__Required work__
Would you please return the lines of the entries below starting at the line that has "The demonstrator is" and ending at the line that has "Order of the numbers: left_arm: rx", both included, exactly as they are?

__Exercise data__
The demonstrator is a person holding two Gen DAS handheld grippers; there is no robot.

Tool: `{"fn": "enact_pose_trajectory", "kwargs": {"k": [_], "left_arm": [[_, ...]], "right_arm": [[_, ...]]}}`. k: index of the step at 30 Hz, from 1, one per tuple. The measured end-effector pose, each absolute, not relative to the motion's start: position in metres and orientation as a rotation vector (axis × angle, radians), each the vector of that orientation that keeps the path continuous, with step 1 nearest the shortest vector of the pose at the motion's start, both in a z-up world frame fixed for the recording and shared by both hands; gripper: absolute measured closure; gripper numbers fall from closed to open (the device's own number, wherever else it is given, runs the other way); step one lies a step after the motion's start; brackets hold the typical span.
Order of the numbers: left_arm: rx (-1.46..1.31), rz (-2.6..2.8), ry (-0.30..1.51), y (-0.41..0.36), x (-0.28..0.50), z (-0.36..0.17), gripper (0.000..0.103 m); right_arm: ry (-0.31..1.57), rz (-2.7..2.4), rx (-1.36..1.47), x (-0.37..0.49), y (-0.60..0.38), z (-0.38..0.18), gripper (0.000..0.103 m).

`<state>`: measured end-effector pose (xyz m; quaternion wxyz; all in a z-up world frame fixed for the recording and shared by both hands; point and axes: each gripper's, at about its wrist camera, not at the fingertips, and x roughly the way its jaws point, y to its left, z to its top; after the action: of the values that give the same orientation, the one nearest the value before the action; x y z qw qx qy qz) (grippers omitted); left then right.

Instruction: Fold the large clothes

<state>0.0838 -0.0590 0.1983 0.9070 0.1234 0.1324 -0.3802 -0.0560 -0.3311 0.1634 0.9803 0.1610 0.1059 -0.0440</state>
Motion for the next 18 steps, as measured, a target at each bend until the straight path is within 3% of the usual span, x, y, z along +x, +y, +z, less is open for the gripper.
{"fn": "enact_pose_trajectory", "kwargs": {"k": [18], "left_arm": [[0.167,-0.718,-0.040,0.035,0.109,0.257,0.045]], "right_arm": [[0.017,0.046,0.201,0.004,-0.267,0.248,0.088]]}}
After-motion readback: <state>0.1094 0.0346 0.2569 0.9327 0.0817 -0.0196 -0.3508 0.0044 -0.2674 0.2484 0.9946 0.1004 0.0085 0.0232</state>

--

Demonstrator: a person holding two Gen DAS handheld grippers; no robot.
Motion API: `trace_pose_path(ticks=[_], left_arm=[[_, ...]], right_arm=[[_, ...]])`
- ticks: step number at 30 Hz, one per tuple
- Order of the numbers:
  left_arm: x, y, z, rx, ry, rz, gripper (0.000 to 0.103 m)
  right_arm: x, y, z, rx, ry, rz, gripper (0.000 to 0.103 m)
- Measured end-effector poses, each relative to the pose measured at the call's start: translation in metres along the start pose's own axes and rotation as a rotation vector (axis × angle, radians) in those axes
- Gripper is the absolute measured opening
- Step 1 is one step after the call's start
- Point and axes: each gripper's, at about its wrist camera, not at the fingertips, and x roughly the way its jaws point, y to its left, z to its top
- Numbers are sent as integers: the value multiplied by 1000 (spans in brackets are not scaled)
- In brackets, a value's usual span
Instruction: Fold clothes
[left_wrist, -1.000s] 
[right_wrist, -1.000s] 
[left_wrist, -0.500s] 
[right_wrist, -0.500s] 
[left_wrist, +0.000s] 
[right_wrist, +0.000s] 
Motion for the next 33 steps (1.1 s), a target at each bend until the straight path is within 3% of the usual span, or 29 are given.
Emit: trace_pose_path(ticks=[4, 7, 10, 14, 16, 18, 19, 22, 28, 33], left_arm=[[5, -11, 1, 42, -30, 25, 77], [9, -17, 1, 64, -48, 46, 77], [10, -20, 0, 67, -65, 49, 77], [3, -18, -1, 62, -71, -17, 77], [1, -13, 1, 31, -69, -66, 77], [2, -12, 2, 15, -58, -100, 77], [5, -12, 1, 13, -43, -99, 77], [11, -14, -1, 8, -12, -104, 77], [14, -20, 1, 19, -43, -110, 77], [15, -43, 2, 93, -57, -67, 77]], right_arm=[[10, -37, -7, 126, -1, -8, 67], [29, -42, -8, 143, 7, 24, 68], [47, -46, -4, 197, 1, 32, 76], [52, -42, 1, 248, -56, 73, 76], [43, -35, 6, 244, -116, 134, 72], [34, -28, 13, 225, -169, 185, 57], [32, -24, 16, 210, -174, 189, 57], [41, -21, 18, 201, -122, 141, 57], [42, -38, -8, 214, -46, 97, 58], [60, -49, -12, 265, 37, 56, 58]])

__Answer__
The demonstrator is a person holding two Gen DAS handheld grippers; there is no robot.

Tool: `{"fn": "enact_pose_trajectory", "kwargs": {"k": [_], "left_arm": [[_, ...]], "right_arm": [[_, ...]]}}`. k: index of the step at 30 Hz, from 1, one per tuple. The measured end-effector pose, each absolute, not relative to the motion's start: position in metres and orientation as a rotation vector (axis × angle, radians), each the vector of that orientation that keeps the path continuous, with step 1 nearest the shortest vector of the pose at the motion's start, both in a z-up world frame fixed for the recording and shared by both hands; gripper: absolute measured closure; gripper numbers fall from closed to open (the device's own number, wherever else it is given, runs the other way); step one lies a step after the motion's start; brackets hold the typical span.
Order of the numbers: left_arm: rx (-1.46..1.31), rz (-2.6..2.8), ry (-0.30..1.51), y (-0.41..0.36), x (-0.28..0.50), z (-0.36..0.17), gripper (0.000..0.103 m); right_arm: ry (-0.31..1.57), rz (-2.7..2.4), rx (-1.36..1.47), x (-0.37..0.49), y (-0.60..0.38), z (-0.38..0.18), gripper (0.000..0.103 m).

The exercise is now complete.